In support of his claim, Mr. Wordley cites to Smith v. Mattox, 127 F.3d 1416 (11th Cir.1997), a case which helps define the less-than-clear line between excessive and acceptable force. In Smith, the officer placed his knee on the plaintiffs back and pulled his left arm behind his back to secure handcuffs during an arrest. This put the plaintiffs forearm into a position that caused him discomfort. When the plaintiff complained, the officer then, “with a grunt and a blow,” broke the plaintiff’s arm. Id. at 1418. We found that this was a “very close case” and the officer’s conduct “barely” reached beyond the “hazy border between excessive and acceptable force.” Id. at 1419. Specifically, “the grunt and the blow that [the plaintiff] asserted] that he heard and felt while [the officer] was on [the plaintiffs] back, coupled with the severity of [the plaintiffs] injury, push[ed] this case over the line.” Id. Although there are some similarities between the facts alleged by Mr. Wordley and the events in Smith, that case cannot be considered fair notice to Officer San Miguel. Here, Officer San Miguel’s twisting of Mr. Wordley’s hand while applying handcuffs during arrest lacks the gratuitous, separate blow that pushed — just barely — the officer’s actions in Smith over the line between permissible and prohibited force. See id. Given Rodriguez and Smith, even if Officer San Miguel’s actions constituted excessive force, the potential constitutional violation at issue was not clearly established by existing case law at the time of Mr. Wordley’s arrest.

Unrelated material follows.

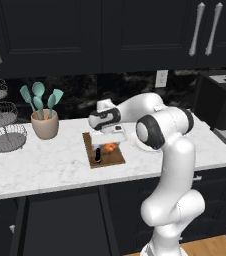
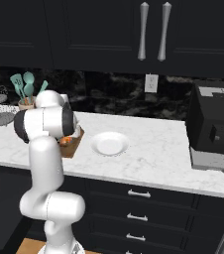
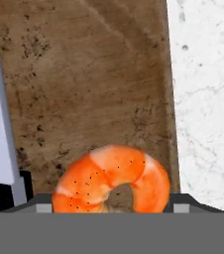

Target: Pick up the knife from the drawer and place it on the cutting board. Then place the meat from the plate to the cutting board.

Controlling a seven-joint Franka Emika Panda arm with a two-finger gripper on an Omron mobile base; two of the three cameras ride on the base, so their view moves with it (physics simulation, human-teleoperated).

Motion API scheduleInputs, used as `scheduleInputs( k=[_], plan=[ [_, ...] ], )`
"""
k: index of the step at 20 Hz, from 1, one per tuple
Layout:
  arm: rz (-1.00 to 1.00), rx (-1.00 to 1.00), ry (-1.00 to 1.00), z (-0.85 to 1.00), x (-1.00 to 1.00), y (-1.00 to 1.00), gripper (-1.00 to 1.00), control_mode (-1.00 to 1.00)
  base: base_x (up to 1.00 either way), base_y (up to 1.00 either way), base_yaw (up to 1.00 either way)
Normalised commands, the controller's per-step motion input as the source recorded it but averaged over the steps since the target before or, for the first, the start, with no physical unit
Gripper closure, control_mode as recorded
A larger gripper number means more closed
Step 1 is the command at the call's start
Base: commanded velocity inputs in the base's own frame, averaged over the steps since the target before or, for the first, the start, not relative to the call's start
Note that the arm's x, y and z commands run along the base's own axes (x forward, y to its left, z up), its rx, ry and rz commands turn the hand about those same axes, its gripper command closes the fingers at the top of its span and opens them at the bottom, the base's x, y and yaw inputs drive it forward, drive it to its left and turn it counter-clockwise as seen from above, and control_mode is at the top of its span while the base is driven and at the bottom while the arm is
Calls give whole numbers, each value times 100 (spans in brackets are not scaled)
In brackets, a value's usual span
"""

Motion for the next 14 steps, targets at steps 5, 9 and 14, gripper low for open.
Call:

Nor has Mr. Wordley shown that, even in the absence of case law, Officer San Miguel’s conduct “lies to so obviously at the very core of what the Fourth Amendment prohibits that the unlawfulness of the conduct was readily apparent to [him].” Priester, 208 F.3d at 926. This standard, which “entails determining whether ‘application of the [excessive force] standard would inevitably lead every reasonable officer in [the Defendants’] position to conclude the force was unlawful,’ ” id. at 926-27 (alterations in original), has not been met here.

III.

We affirm the district court’s order of dismissal based on qualified immunity.

AFFIRMED. 
      
      . Unlike the district court, we do not consider the events described in the police reports attached to Officer San Miguel’s motion to dismiss. Given what Mr. Wordley alleged, we cannot say that the events referenced in the reports — even if central to Mr. Wordley’s claim — are undisputed.
     
      
      . Mr. Wordley did not make any claims in his complaint regarding the alleged "choking” by Officer San Miguel.
     
      
      . As Mr. Wordley is proceeding pro se, his pleadings are liberally construed. See Tannenbaum v. United States, 148 F.3d 1262, 1263 (11th Cir.1998).